Open nixRidge opened 2 years ago
Ditto. This makes Pro Controllers virtually unusable imo.
there are some similar reports at the end of #69, though they sound like they're to do with the length of vibration rather than the strength...
Is this issue still valid?
At least in Final Fantasy XI, I still get way too intense rumble when it's enabled. But it's fine when using Wine control panel's controller tester, so it might be a game issue
Could maybe make it configurable in max/min strength or being able to turn rumble on/off altogether.

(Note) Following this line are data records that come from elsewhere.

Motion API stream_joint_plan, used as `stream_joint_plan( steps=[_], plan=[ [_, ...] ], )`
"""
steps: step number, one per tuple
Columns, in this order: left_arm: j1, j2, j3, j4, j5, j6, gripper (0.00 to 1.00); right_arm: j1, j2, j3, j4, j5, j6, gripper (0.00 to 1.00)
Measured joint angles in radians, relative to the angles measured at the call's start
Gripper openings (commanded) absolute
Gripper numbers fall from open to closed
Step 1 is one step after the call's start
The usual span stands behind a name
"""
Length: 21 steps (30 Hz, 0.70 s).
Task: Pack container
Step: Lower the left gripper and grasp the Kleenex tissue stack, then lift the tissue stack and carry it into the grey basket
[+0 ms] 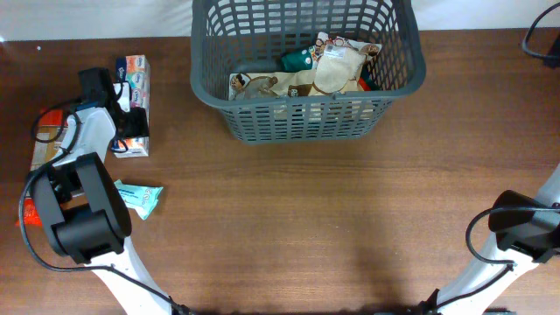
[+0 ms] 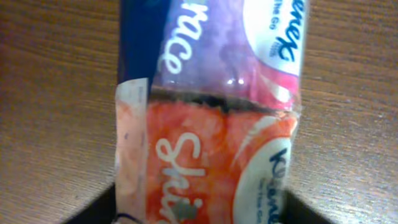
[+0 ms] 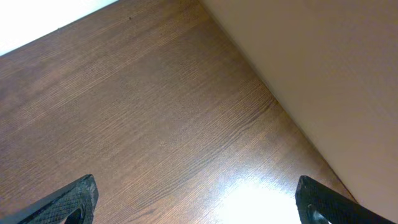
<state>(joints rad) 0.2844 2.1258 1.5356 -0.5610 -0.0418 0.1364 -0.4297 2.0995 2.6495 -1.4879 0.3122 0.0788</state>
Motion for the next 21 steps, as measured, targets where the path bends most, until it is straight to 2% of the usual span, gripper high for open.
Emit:
stream_joint_plan(
  steps=[4, 5, 16, 21],
  plan=[
    [-0.001, 0.000, 0.006, 0.000, -0.002, 0.002, 0.05, 0.000, 0.000, 0.000, 0.000, 0.000, 0.000, 0.99],
    [-0.001, 0.000, 0.008, 0.000, -0.003, 0.003, 0.02, 0.000, 0.000, 0.000, 0.000, 0.000, 0.000, 0.99],
    [-0.001, 0.000, 0.018, -0.006, -0.003, 0.006, 0.02, 0.000, 0.000, 0.000, 0.000, 0.000, 0.000, 0.99],
    [-0.004, 0.000, 0.112, -0.081, -0.003, 0.006, 0.02, 0.000, 0.000, 0.000, 0.000, 0.000, 0.000, 0.99]
  ],
)
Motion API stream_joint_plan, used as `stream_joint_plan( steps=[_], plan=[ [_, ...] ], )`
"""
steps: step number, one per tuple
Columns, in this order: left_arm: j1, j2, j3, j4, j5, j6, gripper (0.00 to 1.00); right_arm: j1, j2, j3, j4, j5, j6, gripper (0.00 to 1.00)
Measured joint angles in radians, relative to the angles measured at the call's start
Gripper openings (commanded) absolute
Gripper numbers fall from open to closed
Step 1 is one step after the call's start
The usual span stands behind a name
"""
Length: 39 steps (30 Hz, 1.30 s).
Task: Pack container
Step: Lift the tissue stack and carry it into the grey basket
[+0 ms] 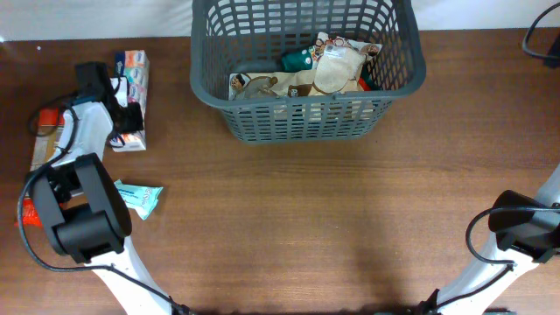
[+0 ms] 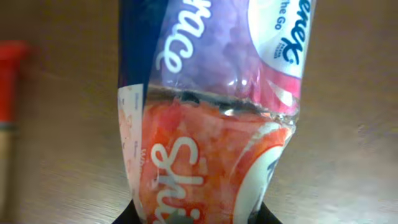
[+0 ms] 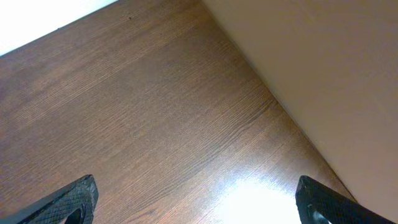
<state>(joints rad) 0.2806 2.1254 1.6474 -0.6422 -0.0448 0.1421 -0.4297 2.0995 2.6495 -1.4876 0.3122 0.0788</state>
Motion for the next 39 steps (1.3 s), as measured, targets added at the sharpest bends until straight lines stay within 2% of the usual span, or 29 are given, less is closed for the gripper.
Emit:
stream_joint_plan(
  steps=[7, 13, 22, 28, 33, 39],
  plan=[
    [-0.048, -0.013, 0.275, -0.042, -0.011, 0.000, 0.02, 0.000, 0.000, 0.000, 0.000, 0.000, 0.000, 0.99],
    [-0.144, -0.079, 0.385, -0.050, -0.011, 0.000, 0.02, 0.000, 0.000, 0.000, 0.000, 0.000, -0.001, 0.99],
    [-0.349, -0.214, 0.401, -0.058, -0.011, 0.017, 0.02, 0.000, 0.000, 0.000, 0.000, 0.000, 0.000, 0.99],
    [-0.478, -0.286, 0.408, -0.096, -0.001, 0.077, 0.02, 0.000, 0.000, 0.000, 0.000, 0.000, 0.000, 0.99],
    [-0.530, -0.294, 0.411, -0.150, 0.092, 0.164, 0.02, 0.000, 0.000, 0.000, 0.000, 0.000, 0.000, 0.99],
    [-0.531, -0.294, 0.411, -0.151, 0.199, 0.274, 0.02, 0.000, 0.000, 0.000, 0.000, 0.000, 0.000, 0.99]
  ],
)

Since I don't really need rumble for anything, I just turned it off in the emulator I used. That particular emulator turns it off for every connected controller (pro controller or not) then though, so enabling/disabling it on service level would be useful as well in some cases then.
I don't know how they do it, but using RetroArch, you can reduce the haptic force feedback from 100% to something lower (and yes I agree, the default 100% appears too strong -- the controller sounds like it's pushed to the limit).
In RetroArch, you go in Settings -> Input -> Haptic Feedback/Vibration -> Vibration Strength
I set it to 5% and I like it better.
I'm using an official Nintendo Switch Pro Controller on Arch Linux with the Linux-Zen kernel. The rumble across all games is way too strong. Is there any way I, or with a patch, can reduce the maximum (or overall) rumble strength?
As it is right now, not only is the controller unbearably noisy, it also makes my hands and wrists hurt (which some games on Switch do as well, if they haven't tuned the rumble properly!). In many games I can turn off rumble and not mind, but for some games it'd be nice to have a little bit of rumble feedback.
Games tested if it matters:
Apologies in advance if this isn't the right place to post this, or if I missed anything.